--- How to complete this task ---
Down to the final line, write out the material beneath exactly, without pictures.

================

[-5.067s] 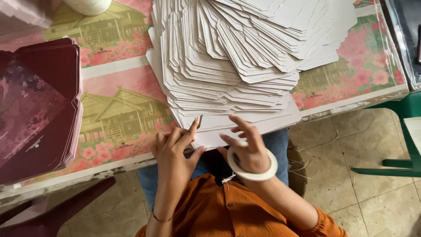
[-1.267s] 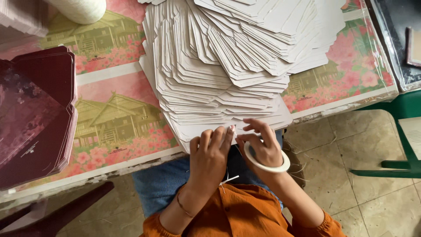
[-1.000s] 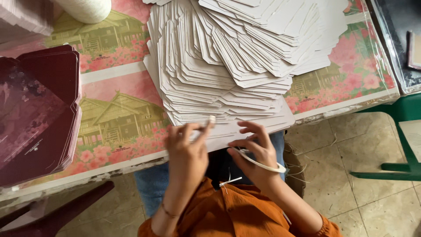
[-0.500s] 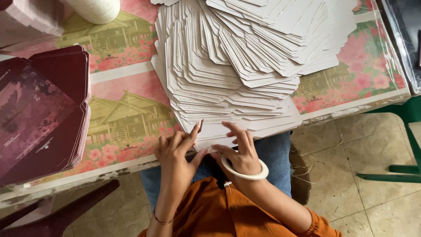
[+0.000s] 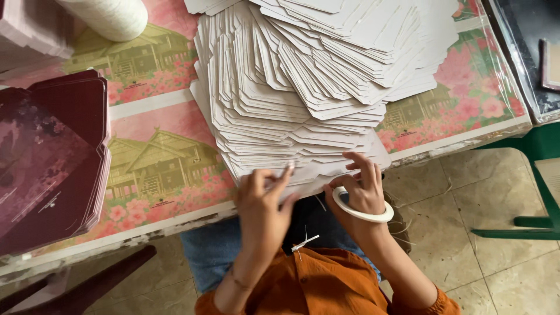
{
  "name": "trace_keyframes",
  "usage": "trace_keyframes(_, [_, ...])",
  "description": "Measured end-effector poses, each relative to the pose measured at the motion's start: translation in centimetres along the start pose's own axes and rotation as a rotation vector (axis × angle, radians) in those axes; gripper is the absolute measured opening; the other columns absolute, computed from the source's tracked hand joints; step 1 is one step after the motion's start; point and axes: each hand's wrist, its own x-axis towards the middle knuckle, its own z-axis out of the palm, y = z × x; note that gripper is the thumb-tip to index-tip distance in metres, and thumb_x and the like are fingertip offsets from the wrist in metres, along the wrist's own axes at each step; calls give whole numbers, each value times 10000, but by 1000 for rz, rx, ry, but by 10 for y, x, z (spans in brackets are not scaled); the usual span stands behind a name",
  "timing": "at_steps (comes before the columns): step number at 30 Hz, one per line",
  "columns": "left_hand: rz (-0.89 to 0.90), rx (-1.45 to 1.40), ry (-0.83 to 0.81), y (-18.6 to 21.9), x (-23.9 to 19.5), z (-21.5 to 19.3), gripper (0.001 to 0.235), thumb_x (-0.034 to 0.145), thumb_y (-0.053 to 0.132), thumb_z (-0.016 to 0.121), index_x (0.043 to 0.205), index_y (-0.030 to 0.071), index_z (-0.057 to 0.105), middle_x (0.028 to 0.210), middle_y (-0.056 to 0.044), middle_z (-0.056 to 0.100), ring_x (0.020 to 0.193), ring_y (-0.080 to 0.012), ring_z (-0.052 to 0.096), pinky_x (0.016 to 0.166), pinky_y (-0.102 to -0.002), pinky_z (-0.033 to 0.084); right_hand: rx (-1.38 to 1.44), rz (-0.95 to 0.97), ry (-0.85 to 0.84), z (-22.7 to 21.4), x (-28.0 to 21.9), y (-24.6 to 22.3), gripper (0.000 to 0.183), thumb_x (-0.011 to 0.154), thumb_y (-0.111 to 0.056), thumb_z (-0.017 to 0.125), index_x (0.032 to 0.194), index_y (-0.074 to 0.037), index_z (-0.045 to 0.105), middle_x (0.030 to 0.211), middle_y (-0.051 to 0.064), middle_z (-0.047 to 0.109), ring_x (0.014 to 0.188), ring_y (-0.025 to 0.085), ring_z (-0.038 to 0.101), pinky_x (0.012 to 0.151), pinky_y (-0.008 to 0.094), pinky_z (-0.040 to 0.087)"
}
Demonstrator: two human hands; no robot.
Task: The person repeatedly applies a strip of white tape to the edge of a white paper sheet, presses it down, and places the sheet onto a growing stack. The process is repeated for multiple sheets throughout the clip.
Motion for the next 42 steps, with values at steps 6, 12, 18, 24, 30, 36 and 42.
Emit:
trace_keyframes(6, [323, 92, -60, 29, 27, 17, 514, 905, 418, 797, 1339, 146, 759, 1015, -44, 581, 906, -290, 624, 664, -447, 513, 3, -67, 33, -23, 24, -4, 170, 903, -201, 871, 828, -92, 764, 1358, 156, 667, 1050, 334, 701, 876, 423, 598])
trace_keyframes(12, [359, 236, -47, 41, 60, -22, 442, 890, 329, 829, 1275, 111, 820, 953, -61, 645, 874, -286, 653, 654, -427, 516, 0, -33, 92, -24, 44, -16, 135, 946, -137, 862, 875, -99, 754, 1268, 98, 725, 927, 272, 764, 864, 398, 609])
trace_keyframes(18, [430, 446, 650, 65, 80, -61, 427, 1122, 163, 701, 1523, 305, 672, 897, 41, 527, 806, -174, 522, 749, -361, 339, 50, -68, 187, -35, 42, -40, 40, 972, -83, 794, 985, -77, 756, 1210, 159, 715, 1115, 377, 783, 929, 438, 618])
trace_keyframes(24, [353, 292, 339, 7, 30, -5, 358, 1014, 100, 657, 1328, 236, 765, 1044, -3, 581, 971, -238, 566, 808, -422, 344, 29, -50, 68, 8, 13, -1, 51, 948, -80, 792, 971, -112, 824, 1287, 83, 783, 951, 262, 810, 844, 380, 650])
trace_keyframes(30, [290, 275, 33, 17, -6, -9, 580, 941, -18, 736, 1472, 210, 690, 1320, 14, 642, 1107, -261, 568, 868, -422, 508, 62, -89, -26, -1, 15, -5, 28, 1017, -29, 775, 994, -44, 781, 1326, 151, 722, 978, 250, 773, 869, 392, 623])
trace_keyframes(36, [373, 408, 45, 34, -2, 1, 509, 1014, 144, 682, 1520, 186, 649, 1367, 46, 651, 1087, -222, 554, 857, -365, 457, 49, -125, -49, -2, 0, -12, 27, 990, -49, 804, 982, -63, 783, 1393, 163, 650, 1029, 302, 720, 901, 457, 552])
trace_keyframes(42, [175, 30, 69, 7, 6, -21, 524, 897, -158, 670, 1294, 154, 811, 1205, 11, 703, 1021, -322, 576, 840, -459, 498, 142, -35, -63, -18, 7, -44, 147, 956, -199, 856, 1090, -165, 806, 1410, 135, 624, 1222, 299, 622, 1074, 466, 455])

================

--- Response to the exercise ---
[-5.067s] 
[-1.267s] 
[-1.000s] 
[-0.500s] 
[+0.000s] 
{
  "name": "trace_keyframes",
  "usage": "trace_keyframes(_, [_, ...])",
  "description": "Measured end-effector poses, each relative to the pose measured at the motion's start: translation in centimetres along the start pose's own axes and rotation as a rotation vector (axis × angle, radians) in those axes; gripper is the absolute measured opening; the other columns absolute, computed from the source's tracked hand joints; step 1 is one step after the motion's start; point and axes: each hand's wrist, its own x-axis towards the middle knuckle, its own z-axis out of the palm, y = z × x; note that gripper is the thumb-tip to index-tip distance in metres, and thumb_x and the like are fingertip offsets from the wrist in metres, along the wrist's own axes at each step; calls give whole numbers, each value times 10000, but by 1000 for rz, rx, ry, but by 10 for y, x, z (spans in brackets are not scaled); the usual span stands behind a name",
  "timing": "at_steps (comes before the columns): step number at 30 Hz, one per line",
  "columns": "left_hand: rz (-0.89 to 0.90), rx (-1.45 to 1.40), ry (-0.83 to 0.81), y (-18.6 to 21.9), x (-23.9 to 19.5), z (-21.5 to 19.3), gripper (0.001 to 0.235), thumb_x (-0.034 to 0.145), thumb_y (-0.053 to 0.132), thumb_z (-0.016 to 0.121), index_x (0.043 to 0.205), index_y (-0.030 to 0.071), index_z (-0.057 to 0.105), middle_x (0.028 to 0.210), middle_y (-0.056 to 0.044), middle_z (-0.056 to 0.100), ring_x (0.020 to 0.193), ring_y (-0.080 to 0.012), ring_z (-0.052 to 0.096), pinky_x (0.016 to 0.166), pinky_y (-0.102 to -0.002), pinky_z (-0.033 to 0.084); right_hand: rx (-1.38 to 1.44), rz (-0.95 to 0.97), ry (-0.85 to 0.84), z (-22.7 to 21.4), x (-28.0 to 21.9), y (-24.6 to 22.3), gripper (0.000 to 0.183), thumb_x (-0.011 to 0.154), thumb_y (-0.111 to 0.056), thumb_z (-0.017 to 0.125), index_x (0.032 to 0.194), index_y (-0.074 to 0.037), index_z (-0.045 to 0.105), middle_x (0.030 to 0.211), middle_y (-0.051 to 0.064), middle_z (-0.047 to 0.109), ring_x (0.014 to 0.188), ring_y (-0.025 to 0.085), ring_z (-0.038 to 0.101), pinky_x (0.012 to 0.151), pinky_y (-0.008 to 0.094), pinky_z (-0.040 to 0.087)"
}
Demonstrator: two human hands; no robot.
Task: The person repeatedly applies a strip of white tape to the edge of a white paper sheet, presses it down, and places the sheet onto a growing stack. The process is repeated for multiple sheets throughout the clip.
Motion for the next 42 steps, with values at steps 6, 12, 18, 24, 30, 36 and 42.
Emit:
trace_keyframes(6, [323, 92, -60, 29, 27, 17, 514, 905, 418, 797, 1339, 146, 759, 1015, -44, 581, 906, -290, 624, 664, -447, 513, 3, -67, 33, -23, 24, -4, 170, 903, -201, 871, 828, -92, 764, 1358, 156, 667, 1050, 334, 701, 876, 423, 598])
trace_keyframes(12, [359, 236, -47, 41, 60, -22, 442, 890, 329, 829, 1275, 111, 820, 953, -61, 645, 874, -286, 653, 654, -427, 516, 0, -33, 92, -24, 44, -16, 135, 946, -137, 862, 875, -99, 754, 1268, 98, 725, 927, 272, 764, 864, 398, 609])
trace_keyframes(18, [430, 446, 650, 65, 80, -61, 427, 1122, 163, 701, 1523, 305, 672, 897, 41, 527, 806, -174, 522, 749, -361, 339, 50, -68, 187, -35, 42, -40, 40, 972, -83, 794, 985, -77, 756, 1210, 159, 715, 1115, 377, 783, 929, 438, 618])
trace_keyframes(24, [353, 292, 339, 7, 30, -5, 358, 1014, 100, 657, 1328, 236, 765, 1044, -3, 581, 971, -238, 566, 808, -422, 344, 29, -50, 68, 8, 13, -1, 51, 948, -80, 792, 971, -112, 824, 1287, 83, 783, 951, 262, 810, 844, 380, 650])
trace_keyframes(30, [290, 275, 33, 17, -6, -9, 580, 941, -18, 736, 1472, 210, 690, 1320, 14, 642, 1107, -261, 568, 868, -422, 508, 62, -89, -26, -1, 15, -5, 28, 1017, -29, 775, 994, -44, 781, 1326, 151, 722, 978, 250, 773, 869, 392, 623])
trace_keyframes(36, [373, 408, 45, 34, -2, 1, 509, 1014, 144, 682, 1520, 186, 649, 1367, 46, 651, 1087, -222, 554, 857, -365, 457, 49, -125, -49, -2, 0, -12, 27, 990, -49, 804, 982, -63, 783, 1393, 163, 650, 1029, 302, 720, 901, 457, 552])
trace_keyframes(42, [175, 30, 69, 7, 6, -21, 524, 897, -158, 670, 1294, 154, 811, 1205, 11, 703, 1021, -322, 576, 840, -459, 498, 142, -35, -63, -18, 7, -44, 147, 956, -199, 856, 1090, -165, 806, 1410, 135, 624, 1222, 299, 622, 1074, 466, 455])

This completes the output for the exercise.